Jamie McCourt on Tuesday filed for divorce from Dodgers owner Frank McCourt and asked a judge to reinstate her as the team's chief executive, signalling what could be a lengthy and nasty fight over the storied baseball franchise.
Court documents obtained by The Associated Press cite irreconcilable differences as the reason for the split. The McCourts have been married since 1979 and have four grown sons, ranging in age from 19 to 28.
Frank McCourt fired his wife as the team's chief executive last week when the Dodgers were eliminated from the playoffs by the Philadelphia Phillies.
The dispute comes as the Dodgers enter a busy off-season and could be a distraction when spring training arrives in February.
The team has the most potential players eligible for free agency with 16, including Manny Ramirez, who must decide if he will exercise his $20-million US option for next season and return. Manager Joe Torre is headed into the final season of his three-year contract and Ned Colletti was recently given a long-term contract extension as general manager.
Jamie McCourt's filing states she is seeking reinstatement as the team's CEO as well as access to perks, including travel by private jet, stays at five-star resorts and use of the Dodgers owners' suite. She wants $321,000 a month in spousal support if reinstated to her former position. If not, she believes she should be paid nearly $488,000 a month.
A hearing on whether she should get her job back will be held Wednesday in Los Angeles Superior Court.
In a declaration, Jamie McCourt said she was fired Wednesday and she and her husband agreed they wouldn't take action until after the Dodgers season was over.
"Frank has no right to purport to terminate me," she said. "We are co-owners of the Dodgers. Not only has Frank publicly held us out as co-owners of the franchise, he has also admitted this fact in front of our estate planning counsel."
There are estate records that list Frank McCourt as the team's sole owner, said Bert Fields, Jamie McCourt's attorney. However, the lawyer who drafted the documents alerted Jamie McCourt to the mistake in front of her husband, who acknowledged the paperwork should have reflected the co-ownership of the Dodgers, Fields said.

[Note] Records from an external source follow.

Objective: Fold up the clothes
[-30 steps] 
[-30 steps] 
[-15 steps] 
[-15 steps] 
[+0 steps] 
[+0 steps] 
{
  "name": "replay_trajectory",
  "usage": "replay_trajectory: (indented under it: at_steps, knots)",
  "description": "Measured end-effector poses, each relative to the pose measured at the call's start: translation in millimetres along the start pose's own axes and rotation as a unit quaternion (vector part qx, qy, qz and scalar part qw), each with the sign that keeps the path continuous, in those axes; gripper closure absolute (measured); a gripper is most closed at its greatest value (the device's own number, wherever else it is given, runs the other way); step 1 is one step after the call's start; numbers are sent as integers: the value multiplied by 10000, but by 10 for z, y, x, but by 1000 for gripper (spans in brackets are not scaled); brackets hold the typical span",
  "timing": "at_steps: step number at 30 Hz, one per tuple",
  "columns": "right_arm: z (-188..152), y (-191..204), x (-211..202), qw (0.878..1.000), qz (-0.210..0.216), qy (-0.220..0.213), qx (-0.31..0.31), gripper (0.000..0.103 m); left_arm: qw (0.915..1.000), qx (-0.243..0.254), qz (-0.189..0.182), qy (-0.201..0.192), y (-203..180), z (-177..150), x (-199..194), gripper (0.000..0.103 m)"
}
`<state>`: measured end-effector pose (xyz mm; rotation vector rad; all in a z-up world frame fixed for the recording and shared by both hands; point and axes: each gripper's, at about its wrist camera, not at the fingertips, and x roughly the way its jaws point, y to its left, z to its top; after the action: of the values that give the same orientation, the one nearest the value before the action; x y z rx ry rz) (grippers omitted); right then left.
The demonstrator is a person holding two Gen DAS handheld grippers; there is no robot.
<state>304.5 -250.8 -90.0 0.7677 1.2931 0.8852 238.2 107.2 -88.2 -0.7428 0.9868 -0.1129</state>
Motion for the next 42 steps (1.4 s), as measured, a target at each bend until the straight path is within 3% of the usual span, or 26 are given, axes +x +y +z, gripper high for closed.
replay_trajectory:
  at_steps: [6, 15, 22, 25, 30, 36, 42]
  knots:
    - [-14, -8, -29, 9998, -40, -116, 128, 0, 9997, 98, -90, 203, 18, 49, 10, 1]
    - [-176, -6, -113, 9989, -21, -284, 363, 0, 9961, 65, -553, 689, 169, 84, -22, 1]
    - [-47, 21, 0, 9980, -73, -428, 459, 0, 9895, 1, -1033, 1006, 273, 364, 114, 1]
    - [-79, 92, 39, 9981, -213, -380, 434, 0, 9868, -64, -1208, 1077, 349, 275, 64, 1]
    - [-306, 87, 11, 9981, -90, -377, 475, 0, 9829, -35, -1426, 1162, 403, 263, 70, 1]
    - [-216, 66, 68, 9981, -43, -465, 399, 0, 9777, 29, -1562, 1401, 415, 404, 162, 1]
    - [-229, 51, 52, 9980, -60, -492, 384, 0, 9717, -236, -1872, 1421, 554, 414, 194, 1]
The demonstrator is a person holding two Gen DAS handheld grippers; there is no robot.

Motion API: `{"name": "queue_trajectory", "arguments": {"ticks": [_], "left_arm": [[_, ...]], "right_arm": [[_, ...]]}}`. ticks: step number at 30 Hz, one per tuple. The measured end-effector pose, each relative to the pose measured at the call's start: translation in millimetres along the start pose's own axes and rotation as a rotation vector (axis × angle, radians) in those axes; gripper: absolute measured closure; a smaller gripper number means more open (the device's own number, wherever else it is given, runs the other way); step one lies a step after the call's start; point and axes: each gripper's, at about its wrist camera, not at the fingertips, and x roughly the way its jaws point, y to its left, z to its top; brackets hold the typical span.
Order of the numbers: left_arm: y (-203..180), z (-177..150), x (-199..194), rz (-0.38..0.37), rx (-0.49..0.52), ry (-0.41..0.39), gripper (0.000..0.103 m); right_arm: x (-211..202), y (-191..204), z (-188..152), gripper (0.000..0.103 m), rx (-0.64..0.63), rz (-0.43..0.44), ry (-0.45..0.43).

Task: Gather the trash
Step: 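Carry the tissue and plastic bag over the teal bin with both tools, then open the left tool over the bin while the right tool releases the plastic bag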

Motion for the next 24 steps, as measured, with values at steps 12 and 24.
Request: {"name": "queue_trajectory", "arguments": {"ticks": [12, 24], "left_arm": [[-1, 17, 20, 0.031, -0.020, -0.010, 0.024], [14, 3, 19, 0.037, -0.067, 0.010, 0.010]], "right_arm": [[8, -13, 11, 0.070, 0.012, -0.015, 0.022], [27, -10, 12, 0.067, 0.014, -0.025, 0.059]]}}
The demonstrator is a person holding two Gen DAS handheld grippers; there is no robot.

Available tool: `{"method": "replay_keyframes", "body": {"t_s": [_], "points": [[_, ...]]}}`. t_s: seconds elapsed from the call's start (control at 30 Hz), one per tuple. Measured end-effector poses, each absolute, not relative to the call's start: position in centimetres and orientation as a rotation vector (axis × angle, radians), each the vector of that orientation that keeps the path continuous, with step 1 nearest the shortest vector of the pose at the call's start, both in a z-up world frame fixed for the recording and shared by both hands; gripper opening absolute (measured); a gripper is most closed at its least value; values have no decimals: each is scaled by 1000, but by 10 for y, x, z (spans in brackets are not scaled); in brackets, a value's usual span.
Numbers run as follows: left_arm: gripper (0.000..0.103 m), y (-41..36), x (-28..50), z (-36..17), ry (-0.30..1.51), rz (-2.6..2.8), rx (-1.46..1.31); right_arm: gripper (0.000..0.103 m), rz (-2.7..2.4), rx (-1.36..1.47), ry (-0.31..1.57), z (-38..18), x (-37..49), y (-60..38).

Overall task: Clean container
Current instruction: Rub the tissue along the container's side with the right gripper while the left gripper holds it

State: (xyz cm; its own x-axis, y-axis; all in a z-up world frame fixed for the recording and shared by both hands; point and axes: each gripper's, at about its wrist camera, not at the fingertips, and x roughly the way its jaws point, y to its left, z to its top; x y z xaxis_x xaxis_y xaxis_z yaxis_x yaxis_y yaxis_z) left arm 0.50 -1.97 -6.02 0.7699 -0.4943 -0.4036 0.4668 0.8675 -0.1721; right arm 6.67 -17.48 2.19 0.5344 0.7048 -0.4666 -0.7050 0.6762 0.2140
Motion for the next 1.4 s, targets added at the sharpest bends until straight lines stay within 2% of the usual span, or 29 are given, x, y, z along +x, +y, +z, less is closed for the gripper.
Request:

"It was always supposed to be 50-50," Fields said. "New documents were drafted, but they were never signed."
Fields said he believes testimony from the estate planning attorney will show the couple share team ownership.
"We're confident we're going to establish that the Dodgers are community property," Fields said.
'You can't unscramble the eggs'
Frank McCourt's lawyer, Marshall Grossman, called the account a "fairy tale" and said the marital agreement lists the Dodgers and the adjoining property, including Dodger Stadium, as his client's separate assets, and the couple's homes as belonging to Jamie McCourt.
"This is the deal Mrs. McCourt wanted and got," Grossman said. "She now wants everything put back as community property. Even a chef knows you can't unscramble the eggs."
Jamie McCourt disputes the claim, saying, "There was never any discussion that only Frank owned the Dodgers or that it was his separate property," according to her declaration.
Jamie McCourt said in her filing that the couple's worth is more than $1.2 billion and includes four homes in the Los Angeles area, two in Massachusetts, a condominium in Vail, Colo., ranchland in Montana and undeveloped property in Cabo San Lucas, Mexico.
She added she has been unable to pay her bills and wants Frank McCourt to pay for her attorneys' fees, estimated at $2 million, and another $500,000 to an accountant. Her salary with the Dodgers was $2 million, according to court documents.
'Going to be a battle'
Jamie McCourt claims her husband plotted to boot her from the team's front office as a way to "humiliate and ostracize" her. She said she was excluded from management decisions.
She said she lodged a complaint with team attorneys, citing workplace harassment.
Grossman said he plans on filing documents Wednesday that spell out why Jamie McCourt was fired. Among the reasons: an inappropriate relationship with a subordinate, failure to abide by corporate policy and insubordination. Grossman refused to elaborate. Fields declined to comment about the relationship.
Fields hinted there would be further litigation but refused to say whether it would involve the Dodgers. He did indicate the divorce proceedings would be a drawn-out affair.
"Oh, this is going to be a battle," he said.